# Activity:
Your response should consist of one number, the count of lines below that contain "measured".

# Recorded information:
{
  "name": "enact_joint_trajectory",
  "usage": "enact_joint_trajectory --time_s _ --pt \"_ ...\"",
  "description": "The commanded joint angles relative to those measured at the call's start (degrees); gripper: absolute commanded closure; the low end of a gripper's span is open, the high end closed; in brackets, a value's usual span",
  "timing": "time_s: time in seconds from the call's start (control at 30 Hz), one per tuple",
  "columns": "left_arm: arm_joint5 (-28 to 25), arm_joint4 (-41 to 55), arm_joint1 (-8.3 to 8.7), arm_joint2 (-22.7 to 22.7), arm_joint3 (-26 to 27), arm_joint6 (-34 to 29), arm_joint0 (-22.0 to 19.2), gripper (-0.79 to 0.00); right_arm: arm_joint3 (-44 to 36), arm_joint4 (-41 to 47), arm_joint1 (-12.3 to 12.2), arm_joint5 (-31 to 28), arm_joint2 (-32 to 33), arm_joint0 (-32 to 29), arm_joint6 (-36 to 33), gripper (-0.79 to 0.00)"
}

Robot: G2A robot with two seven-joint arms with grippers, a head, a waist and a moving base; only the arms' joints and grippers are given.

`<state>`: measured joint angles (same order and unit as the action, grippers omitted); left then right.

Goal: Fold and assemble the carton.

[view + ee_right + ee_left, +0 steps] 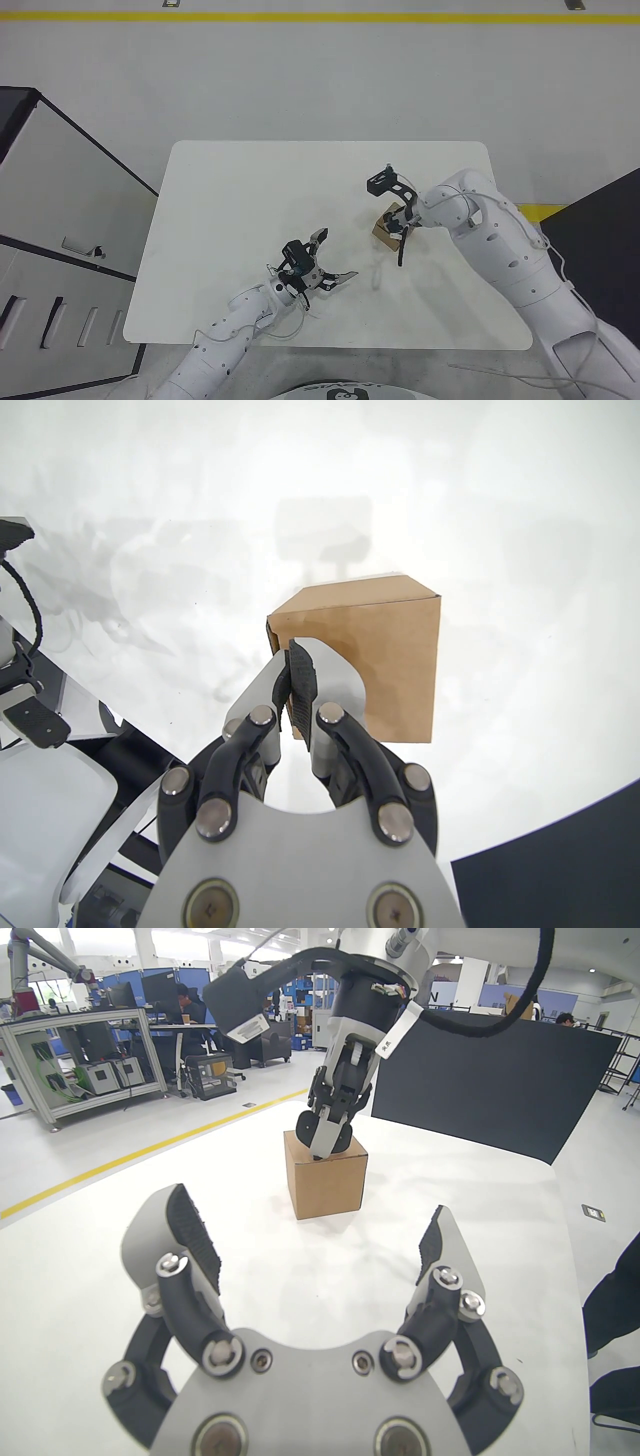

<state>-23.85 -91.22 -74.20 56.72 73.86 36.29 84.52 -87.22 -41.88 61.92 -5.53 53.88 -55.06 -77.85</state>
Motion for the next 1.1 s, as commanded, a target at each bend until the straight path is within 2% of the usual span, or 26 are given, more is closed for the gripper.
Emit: enact_joint_trajectory --time_s 0.0,0.13,0.27,0.3,0.33,0.4,0.43,0.47,0.87,0.97,1.07 --pt "0.0 0.0 0.00 0.0 0.0 0.0 0.0 -0.785 -0.8 0.7 -0.2 0.1 1.0 -0.3 0.1 0.000" --pt "0.0 0.0 0.00 0.0 0.0 0.0 0.0 -0.785 -3.2 4.5 -1.1 -0.5 5.1 -2.2 0.3 0.000" --pt "0.0 0.0 0.00 0.0 0.0 0.0 0.0 -0.785 -5.6 10.3 -2.4 -1.9 12.3 -5.6 1.7 0.000" --pt "0.0 0.0 0.00 0.0 0.0 0.0 0.0 -0.785 -6.3 12.1 -2.8 -2.5 14.4 -6.8 1.9 -0.040" --pt "0.0 0.0 0.00 0.0 0.0 0.0 0.0 -0.785 -7.0 14.1 -3.2 -3.2 16.5 -8.1 2.2 -0.175" --pt "0.0 0.0 0.00 0.0 0.0 0.0 0.0 -0.785 -8.0 19.2 -3.8 -5.4 21.0 -10.7 2.9 -0.363" --pt "0.0 0.0 0.00 0.0 0.0 0.0 0.0 -0.785 -8.2 21.5 -4.2 -6.7 23.1 -11.9 2.9 -0.610" --pt "0.0 0.0 0.00 0.0 0.0 0.0 0.0 -0.785 -8.3 24.5 -4.5 -8.1 24.8 -13.1 2.2 -0.785" --pt "0.2 0.3 -0.02 0.0 0.1 0.0 0.1 -0.785 -8.2 24.8 -4.5 -8.1 25.3 -13.6 3.6 -0.785" --pt "0.8 3.1 -0.30 -0.6 1.1 0.4 0.8 -0.785 -7.8 28.9 -5.0 -10.8 28.5 -16.2 5.5 -0.785" --pt "4.0 3.4 -0.84 -2.4 1.1 1.4 1.1 -0.785 -5.6 38.4 -5.4 -14.5 32.9 -19.1 5.4 -0.785"
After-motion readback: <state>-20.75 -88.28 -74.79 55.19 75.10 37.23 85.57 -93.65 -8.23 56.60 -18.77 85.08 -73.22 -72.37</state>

# Exercise solution:
2